Tout a commencé bien avant ce samedi 21 février 2026. Depuis leur arrivée sur le sol centrafricain, les mercenaires du groupe Wagner, envoyés par Moscou sous couvert de coopération militaire, ont méthodiquement mis la main sur tout ce que le pays possédait. L’or, le diamant, les douanes, le commerce, les finances. Rien n’a échappé à cette prise en main silencieuse mais totale.
Ce pillage économique aurait pu suffire. Mais Wagner ne s’arrête pas là, et vous allez comprendre. En effet, le samedi 21 février 2026, en prélude à la Journée des défenseurs de la patrie célébrée chaque 23 février en Russie, la Maison Russe de Bangui a conduit une cinquantaine de jeunes jusqu’à Bérengo, à 80 kilomètres de la capitale. Ce centre militaire, tenu par des instructeurs russes de la milice Wagner, n’est pas une école. C’est une base de formation armée.
Sur place, ces jeunes ont été initiés au maniement de la Kalachnikov et de la DKM, deux armes de guerre. On leur a fait visiter les champs de tir, on leur a expliqué les cycles d’instruction militaire, on leur a parlé de sacrifice et de défense de la patrie. Mais pas de la patrie centrafricaine.
Car c’est là que tout bascule vraiment. L’un des participants, présenté comme encadreur du programme russe Alabuga Start 2026, a déclaré publiquement: ils se préparaient à défendre leur patrie, comme les Russes l’ont fait. Pas comme les Centrafricains. Comme les Russes. Cette phrase, publiée fièrement sur les réseaux sociaux par les cercles proches de Wagner, résume à elle seule ce que cette journée visait vraiment.
Le programme Alabuga Start n’est pas un détail mineur dans cette histoire. C’est un dispositif russe qui recrute des jeunes Africains pour les former dans des zones économiques spéciales en Russie. Que son encadreur soit précisément la voix choisie pour parler au nom du groupe ce jour-là, à Bérengo, n’a rien d’étonnant.
Ce que Wagner déploie en RCA ressemble trait pour trait à ce que la Russie pratique depuis des années chez elle avec la Younarmia, cette structure paramilitaire qui façonne les jeunes esprits bien avant qu’ils n’aient l’âge de choisir leur camp.
Et Bérengo n’est qu’un point sur la carte. Dans les villes de province également, loin des regards et des débats, comme à Bocaranga dans l’Ouham-Pendé, des responsables de la jeunesse locale ont été rassemblés pour suivre des formations similaires. Cette extension géographique montre que ce qui s’est passé le 21 février n’était pas une initiative locale improvisée.

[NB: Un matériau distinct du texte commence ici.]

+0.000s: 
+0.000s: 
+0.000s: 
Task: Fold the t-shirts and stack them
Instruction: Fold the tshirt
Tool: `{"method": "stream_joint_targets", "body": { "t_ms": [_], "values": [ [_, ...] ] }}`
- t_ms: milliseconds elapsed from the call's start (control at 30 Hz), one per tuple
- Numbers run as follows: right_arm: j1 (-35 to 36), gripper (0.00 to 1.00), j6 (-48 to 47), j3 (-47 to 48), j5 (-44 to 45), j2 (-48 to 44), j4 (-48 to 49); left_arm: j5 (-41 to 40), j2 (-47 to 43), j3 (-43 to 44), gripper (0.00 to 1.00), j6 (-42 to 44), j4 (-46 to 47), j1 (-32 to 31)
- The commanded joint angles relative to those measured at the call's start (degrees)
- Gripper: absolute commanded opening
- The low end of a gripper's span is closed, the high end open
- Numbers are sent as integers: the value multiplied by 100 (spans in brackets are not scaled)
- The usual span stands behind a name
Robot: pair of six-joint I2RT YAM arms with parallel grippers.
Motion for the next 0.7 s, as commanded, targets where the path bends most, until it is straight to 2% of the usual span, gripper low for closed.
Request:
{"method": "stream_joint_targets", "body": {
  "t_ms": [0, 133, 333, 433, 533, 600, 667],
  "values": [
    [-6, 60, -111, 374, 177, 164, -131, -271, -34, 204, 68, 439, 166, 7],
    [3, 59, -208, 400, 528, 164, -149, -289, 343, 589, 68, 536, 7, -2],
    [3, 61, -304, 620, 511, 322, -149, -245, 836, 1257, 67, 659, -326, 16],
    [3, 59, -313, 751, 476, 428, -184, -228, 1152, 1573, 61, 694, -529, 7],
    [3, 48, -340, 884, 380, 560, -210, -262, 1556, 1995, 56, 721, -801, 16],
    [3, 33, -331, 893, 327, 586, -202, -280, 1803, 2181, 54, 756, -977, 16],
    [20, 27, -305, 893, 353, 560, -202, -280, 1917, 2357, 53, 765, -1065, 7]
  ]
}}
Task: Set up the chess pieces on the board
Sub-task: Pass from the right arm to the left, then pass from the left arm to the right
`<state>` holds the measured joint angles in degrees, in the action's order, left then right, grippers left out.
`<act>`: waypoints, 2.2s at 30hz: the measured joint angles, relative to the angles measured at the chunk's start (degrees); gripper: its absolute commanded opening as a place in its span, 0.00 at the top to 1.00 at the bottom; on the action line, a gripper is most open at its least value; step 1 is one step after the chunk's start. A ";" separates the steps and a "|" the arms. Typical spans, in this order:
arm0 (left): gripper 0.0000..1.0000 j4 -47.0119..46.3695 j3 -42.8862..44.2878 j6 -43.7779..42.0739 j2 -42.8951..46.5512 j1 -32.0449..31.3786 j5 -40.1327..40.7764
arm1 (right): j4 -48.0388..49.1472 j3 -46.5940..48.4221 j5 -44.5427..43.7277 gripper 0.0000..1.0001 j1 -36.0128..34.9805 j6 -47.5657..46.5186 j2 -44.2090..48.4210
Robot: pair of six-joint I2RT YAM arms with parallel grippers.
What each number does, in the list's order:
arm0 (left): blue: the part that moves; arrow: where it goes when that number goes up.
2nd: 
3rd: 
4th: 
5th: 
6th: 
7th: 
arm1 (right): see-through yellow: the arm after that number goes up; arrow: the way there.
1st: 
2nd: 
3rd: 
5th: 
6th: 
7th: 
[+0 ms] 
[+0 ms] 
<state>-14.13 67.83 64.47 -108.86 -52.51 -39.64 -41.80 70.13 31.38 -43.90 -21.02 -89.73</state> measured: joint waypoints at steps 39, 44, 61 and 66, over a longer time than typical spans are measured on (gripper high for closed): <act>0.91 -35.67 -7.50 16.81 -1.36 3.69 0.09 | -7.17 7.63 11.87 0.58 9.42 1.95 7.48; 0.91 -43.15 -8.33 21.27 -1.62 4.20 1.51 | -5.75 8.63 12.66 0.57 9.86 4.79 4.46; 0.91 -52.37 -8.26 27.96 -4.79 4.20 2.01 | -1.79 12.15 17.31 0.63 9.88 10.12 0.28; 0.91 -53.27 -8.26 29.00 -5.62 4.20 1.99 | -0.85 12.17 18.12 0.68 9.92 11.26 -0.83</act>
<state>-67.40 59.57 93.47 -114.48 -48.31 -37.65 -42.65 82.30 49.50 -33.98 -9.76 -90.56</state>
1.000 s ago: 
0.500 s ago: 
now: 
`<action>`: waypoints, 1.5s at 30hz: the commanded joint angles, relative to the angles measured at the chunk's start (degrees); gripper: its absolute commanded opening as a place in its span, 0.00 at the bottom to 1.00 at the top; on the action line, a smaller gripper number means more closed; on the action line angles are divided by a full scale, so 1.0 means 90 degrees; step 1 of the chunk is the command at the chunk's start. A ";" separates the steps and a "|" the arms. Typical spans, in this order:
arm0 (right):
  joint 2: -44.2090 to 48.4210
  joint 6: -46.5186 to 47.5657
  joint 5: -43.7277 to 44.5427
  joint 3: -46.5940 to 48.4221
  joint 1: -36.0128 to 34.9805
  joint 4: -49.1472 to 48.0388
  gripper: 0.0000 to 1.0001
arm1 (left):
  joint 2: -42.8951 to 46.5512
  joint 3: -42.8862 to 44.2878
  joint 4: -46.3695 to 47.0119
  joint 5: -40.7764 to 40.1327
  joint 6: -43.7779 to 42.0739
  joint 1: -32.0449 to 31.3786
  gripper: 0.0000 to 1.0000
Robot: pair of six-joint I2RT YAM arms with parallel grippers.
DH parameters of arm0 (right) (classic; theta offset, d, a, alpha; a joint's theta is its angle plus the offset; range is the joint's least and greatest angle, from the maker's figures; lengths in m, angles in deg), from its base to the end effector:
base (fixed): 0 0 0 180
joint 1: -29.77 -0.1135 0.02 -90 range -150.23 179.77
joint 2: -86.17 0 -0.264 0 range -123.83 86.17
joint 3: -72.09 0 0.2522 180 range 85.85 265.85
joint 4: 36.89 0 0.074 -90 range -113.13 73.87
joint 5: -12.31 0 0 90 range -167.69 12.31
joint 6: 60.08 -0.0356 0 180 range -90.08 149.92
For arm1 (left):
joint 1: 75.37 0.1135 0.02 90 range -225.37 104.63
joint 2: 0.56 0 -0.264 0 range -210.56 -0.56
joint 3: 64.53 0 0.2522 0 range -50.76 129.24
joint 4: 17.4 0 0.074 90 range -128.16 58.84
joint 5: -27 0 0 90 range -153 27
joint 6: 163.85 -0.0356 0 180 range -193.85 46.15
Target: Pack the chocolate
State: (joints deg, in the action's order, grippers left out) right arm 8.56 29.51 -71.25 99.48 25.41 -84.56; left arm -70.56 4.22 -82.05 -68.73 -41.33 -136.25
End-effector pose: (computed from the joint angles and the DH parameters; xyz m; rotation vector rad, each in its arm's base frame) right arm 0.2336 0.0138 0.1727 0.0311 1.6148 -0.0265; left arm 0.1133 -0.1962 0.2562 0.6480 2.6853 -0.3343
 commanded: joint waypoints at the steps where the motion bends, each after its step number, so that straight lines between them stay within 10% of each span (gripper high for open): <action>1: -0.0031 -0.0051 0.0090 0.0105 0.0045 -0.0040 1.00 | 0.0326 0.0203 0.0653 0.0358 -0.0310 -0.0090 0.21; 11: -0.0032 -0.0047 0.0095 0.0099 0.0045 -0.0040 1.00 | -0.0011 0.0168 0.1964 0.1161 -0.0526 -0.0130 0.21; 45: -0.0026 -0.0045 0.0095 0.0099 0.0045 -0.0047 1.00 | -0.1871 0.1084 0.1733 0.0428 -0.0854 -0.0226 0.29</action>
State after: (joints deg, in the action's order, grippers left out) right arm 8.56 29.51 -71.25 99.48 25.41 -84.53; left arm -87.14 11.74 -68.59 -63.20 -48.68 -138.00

Ceux qui sont censés gouverner la RCA aujourd’hui observent sans broncher, ou peut-être sans pouvoir faire autrement. Wagner les maintient, Wagner les protège, Wagner décide. Ce que certains appellent encore un gouvernement souverain ressemble davantage à une façade derrière laquelle d’autres mains tiennent les rênes.
Au terme de la journée à Bérengo, plusieurs participants ont exprimé le souhait de rejoindre les Forces Armées Centrafricaines. Ce résultat-là, les organisateurs l’attendaient probablement depuis le matin.